Seit zehn bis 20 Jahren ist indes das Affektthema auch im systemischen Diskurs immer wichtiger geworden. Anstoß dazu gaben neben neuen neurobiologischen Befunden zum ständigen Zusammenwirken von Emotion und Kognition auch die Metaanalysen zur Wirksamkeit verschiedenster psychotherapeutischer Verfahren von Grawe et al. (1999), die zu der klaren Forderung nach Fokussierung auf die Affekte des Klienten führten. Auch Kruse (1991) bezeichnete Emotionen als das »primäre Arbeitsmaterial« der Systemtherapie, von dessen Veränderung Erfolg oder Misserfolg entscheidend abhänge. 1998 wurde das Affektproblem im Buch Gefühle und Systeme von Welter-Enderlin und Hildenbrand erstmals im deutschen Sprachraum aus systemischer Sicht gezielt behandelt (Welter-Enderlin u.
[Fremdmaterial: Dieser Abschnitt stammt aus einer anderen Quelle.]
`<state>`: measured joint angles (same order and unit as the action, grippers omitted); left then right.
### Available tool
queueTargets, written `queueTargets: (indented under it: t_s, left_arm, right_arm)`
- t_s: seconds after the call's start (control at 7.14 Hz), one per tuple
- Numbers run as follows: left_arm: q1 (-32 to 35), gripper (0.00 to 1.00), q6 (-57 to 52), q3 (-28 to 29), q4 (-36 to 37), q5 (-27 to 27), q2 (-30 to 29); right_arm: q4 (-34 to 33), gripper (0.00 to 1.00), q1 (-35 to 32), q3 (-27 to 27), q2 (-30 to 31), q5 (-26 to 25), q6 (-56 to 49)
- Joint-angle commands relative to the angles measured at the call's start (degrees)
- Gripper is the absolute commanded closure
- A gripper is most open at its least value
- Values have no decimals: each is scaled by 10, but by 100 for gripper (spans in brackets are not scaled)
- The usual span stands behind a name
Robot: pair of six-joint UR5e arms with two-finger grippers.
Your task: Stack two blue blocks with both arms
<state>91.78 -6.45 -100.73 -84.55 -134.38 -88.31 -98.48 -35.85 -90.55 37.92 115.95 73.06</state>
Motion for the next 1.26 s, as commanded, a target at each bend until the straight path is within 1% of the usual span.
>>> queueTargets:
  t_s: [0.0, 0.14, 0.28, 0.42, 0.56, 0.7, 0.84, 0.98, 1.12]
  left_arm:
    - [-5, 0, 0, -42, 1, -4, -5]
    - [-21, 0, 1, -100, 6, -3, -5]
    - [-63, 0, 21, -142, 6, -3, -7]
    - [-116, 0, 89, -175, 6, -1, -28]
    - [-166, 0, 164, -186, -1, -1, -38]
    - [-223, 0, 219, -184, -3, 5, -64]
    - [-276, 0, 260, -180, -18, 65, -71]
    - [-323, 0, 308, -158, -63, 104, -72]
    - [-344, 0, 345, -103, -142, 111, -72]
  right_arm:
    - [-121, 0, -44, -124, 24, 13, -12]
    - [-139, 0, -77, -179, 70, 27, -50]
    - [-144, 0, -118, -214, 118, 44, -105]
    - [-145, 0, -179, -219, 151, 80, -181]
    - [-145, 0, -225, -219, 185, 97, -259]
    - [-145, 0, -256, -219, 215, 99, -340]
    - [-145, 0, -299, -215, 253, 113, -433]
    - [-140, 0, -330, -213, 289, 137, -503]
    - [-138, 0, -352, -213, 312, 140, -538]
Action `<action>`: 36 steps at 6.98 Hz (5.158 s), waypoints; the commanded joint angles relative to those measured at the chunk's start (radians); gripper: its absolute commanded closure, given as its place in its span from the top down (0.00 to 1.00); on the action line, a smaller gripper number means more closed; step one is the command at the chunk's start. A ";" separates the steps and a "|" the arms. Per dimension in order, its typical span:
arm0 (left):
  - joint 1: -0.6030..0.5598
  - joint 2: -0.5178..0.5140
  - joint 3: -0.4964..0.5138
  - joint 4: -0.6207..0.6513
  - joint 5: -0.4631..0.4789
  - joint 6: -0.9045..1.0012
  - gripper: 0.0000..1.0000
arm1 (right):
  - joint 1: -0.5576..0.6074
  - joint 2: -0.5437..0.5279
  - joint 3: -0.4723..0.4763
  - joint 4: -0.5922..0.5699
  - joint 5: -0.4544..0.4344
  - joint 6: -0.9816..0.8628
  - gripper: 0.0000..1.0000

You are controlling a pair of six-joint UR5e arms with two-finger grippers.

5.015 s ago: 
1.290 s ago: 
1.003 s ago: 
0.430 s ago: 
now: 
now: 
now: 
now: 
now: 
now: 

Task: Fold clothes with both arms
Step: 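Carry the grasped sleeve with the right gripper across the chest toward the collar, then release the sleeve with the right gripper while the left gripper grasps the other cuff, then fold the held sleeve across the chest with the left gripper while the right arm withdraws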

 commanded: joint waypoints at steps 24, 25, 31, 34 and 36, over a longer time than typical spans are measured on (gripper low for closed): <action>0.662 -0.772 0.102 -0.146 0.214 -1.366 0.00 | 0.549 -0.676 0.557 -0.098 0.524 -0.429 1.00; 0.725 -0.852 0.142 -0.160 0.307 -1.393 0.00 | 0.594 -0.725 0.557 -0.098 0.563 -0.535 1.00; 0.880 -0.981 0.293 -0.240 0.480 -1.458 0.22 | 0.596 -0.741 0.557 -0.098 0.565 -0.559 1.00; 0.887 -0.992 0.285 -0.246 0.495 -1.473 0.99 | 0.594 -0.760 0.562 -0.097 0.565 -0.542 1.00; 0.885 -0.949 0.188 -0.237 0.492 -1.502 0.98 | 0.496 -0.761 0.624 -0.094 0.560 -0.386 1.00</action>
Hildenbrand 1998). Beachtung fanden darin u. a. die von Maturana als »Linguieren«, »Konversieren« und »Emotionieren« bezeichneten Ideen (Maturana 2001), die Untersuchungen von Stern et al. zur frühen Mutter-Kind-Beziehung sowie die von uns selbst aufgrund einer Zusammenschau von Befunden aus verschiedensten Bereichen der Emotionswissenschaft unter dem Begriff der »Affektlogik« entwickelten Konzepte zu den ständigen Wechselwirkungen zwischen Fühlen und Denken (vgl. Levold 1998a; Ludewig 1998; Stern 1998b; Ciompi 1998). Im Jahr 2004 folgte eine breite Diskussion des Stellenwerts von Affekten in einem Sonderheft der Zeitschrift Soziale Systeme . U. a. suchten Baecker (2004) und P. Fuchs (2004) im Anschluss an einen eigenen Beitrag über einen »blinden Fleck« bei Luhmann in Bezug auf Affektwirkungen (Ciompi 2004) dort nach Antworten auf die Frage »Wozu Gefühle?«. Simon (2004) schlug vor, Affekte als symbolisch generalisiertes Kommunikationsmedium zu verstehen, Wimmer (2004) analysierte ihre evolutionären und soziokulturellen Wurzeln etc. Auch in neueren systemischen Publikationen nimmt das Affektthema einen zunehmenden Raum ein (vgl. Schweitzer u. von Schlippe 2012; Schiepek 2009a; Wagner 2010).